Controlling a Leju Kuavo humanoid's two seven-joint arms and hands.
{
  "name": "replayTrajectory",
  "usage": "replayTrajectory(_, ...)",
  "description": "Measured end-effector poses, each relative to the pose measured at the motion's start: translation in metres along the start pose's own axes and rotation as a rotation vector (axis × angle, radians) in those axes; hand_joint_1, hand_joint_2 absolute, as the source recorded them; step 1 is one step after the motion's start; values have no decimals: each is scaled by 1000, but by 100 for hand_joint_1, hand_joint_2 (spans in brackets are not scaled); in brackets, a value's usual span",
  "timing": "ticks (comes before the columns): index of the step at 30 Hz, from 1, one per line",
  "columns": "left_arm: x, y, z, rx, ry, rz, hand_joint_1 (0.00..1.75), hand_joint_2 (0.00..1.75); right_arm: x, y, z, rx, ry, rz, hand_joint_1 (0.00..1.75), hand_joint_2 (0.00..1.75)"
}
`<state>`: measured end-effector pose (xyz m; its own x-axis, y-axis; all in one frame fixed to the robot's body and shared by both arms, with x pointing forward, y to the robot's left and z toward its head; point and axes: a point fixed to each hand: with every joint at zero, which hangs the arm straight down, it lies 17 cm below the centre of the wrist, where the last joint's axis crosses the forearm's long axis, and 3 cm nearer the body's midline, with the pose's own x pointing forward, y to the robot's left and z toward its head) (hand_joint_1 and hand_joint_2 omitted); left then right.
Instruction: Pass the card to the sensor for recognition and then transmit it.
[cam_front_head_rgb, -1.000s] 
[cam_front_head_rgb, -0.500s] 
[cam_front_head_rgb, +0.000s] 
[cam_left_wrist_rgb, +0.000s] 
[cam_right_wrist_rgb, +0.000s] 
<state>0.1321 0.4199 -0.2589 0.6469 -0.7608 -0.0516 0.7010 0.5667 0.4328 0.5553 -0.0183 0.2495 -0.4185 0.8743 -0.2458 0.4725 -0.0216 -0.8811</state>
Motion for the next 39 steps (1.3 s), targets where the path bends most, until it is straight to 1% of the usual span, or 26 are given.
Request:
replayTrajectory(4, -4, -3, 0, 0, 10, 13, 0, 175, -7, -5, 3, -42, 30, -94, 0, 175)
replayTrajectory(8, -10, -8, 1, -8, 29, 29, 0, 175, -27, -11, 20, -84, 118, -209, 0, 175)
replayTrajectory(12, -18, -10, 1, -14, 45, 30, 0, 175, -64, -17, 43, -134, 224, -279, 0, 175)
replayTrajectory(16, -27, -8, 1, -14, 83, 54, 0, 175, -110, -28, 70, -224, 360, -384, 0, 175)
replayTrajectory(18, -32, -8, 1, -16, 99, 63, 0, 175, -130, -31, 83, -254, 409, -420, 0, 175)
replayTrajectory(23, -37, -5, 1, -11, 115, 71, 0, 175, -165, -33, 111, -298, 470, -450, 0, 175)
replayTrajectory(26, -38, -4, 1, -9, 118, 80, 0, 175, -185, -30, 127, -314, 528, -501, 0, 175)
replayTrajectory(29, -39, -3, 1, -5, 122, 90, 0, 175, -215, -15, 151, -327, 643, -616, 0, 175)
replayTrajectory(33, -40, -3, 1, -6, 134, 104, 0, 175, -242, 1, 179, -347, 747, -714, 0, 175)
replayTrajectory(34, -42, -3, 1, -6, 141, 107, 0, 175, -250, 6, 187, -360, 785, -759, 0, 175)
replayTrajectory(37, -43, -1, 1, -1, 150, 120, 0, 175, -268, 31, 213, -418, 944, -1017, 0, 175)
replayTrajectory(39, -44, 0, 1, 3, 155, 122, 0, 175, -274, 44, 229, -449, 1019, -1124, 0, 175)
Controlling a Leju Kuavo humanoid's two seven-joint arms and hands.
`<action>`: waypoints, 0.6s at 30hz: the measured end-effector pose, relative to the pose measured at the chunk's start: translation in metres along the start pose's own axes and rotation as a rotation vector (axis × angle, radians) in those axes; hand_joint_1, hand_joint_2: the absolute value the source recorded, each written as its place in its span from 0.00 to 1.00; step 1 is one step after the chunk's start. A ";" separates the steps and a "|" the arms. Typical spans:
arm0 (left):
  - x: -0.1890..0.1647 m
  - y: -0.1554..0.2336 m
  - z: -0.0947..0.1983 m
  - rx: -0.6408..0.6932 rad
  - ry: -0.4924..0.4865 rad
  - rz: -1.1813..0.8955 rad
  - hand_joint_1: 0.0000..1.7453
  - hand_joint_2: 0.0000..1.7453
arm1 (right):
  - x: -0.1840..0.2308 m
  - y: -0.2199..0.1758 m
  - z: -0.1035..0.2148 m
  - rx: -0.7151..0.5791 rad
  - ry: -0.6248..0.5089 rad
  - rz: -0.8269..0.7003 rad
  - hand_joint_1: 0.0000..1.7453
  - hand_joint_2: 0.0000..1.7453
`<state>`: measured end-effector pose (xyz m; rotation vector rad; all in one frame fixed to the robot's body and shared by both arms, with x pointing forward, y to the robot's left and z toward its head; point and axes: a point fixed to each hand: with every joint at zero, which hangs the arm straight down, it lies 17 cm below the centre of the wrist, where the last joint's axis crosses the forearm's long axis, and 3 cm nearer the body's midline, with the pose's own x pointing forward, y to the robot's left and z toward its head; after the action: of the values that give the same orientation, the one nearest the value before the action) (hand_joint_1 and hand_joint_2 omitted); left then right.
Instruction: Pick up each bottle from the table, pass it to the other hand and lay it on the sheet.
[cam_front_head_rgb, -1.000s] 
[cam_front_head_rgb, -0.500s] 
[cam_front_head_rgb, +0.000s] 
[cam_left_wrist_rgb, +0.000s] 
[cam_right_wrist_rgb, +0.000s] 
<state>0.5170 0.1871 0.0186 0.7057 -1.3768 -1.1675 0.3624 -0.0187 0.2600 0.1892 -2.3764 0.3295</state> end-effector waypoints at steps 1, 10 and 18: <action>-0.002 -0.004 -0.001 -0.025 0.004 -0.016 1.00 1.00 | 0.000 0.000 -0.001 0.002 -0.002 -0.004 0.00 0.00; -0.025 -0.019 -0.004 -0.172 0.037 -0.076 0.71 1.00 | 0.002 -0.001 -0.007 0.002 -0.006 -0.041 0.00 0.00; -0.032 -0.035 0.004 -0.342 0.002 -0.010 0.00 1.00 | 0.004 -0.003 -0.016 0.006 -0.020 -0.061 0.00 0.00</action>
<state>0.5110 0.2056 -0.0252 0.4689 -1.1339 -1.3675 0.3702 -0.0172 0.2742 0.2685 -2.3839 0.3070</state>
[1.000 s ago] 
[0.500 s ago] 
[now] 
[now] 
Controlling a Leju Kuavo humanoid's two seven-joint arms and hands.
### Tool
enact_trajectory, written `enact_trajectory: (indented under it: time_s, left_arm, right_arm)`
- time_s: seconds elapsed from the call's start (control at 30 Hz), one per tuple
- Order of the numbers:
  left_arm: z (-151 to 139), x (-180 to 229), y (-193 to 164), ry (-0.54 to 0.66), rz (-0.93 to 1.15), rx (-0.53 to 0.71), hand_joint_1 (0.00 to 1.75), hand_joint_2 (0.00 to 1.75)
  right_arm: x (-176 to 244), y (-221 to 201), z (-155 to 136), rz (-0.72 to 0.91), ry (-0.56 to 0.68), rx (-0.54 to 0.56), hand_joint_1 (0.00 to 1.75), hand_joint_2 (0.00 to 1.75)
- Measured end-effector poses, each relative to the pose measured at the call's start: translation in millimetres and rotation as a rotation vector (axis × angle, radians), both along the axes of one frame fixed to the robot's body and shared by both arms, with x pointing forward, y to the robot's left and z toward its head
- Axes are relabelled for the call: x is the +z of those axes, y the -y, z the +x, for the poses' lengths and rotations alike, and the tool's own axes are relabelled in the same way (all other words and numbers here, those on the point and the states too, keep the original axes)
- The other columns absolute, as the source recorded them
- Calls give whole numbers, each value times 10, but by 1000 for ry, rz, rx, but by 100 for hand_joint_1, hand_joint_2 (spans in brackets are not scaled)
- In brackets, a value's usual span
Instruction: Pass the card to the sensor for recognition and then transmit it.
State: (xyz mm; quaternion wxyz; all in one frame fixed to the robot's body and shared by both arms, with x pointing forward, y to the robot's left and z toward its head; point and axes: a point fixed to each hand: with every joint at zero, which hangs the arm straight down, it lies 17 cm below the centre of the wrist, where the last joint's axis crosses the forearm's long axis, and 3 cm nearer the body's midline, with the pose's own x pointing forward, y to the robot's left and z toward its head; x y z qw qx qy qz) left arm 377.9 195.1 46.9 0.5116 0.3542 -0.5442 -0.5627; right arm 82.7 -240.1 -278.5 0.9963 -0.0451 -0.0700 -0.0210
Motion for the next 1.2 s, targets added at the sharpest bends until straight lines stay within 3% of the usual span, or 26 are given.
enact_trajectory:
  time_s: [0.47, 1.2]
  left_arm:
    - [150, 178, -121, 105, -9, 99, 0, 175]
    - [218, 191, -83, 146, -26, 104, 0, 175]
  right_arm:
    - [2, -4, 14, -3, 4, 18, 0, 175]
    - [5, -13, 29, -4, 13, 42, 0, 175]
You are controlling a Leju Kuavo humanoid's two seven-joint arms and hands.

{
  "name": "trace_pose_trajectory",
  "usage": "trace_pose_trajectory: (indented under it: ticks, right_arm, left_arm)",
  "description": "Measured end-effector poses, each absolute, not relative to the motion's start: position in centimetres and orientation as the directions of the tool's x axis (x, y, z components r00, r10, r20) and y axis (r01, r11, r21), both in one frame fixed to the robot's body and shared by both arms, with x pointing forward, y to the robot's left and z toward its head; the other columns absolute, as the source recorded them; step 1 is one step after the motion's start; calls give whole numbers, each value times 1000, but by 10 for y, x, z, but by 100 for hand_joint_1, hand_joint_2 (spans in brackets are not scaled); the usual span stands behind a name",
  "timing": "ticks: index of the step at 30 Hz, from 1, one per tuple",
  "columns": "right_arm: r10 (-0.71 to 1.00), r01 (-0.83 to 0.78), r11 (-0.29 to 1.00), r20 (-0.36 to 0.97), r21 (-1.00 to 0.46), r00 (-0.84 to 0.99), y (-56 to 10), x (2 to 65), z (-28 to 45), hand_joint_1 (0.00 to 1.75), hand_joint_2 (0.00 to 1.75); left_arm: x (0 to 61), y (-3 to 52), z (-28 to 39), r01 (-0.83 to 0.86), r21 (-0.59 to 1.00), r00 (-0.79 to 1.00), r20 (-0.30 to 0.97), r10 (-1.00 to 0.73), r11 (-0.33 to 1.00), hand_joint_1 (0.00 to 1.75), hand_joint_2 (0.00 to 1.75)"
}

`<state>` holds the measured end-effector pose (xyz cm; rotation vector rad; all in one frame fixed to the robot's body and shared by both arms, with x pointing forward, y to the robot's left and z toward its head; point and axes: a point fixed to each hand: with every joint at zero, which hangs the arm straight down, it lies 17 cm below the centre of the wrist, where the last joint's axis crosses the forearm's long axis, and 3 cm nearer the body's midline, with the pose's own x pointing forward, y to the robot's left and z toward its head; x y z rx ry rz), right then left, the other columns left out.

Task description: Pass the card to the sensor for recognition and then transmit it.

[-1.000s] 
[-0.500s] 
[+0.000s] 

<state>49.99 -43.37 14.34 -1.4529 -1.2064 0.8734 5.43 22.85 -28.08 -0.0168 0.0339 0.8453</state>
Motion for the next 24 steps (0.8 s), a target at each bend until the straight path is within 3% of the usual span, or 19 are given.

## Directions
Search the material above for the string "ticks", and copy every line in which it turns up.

## Problem solution
  "timing": "ticks (comes before the columns): index of the step at 30 Hz, from 1, one per line",
  "usage": "trace_pose_trajectory: (indented under it: ticks, right_arm, left_arm)",
  "timing": "ticks: index of the step at 30 Hz, from 1, one per tuple",

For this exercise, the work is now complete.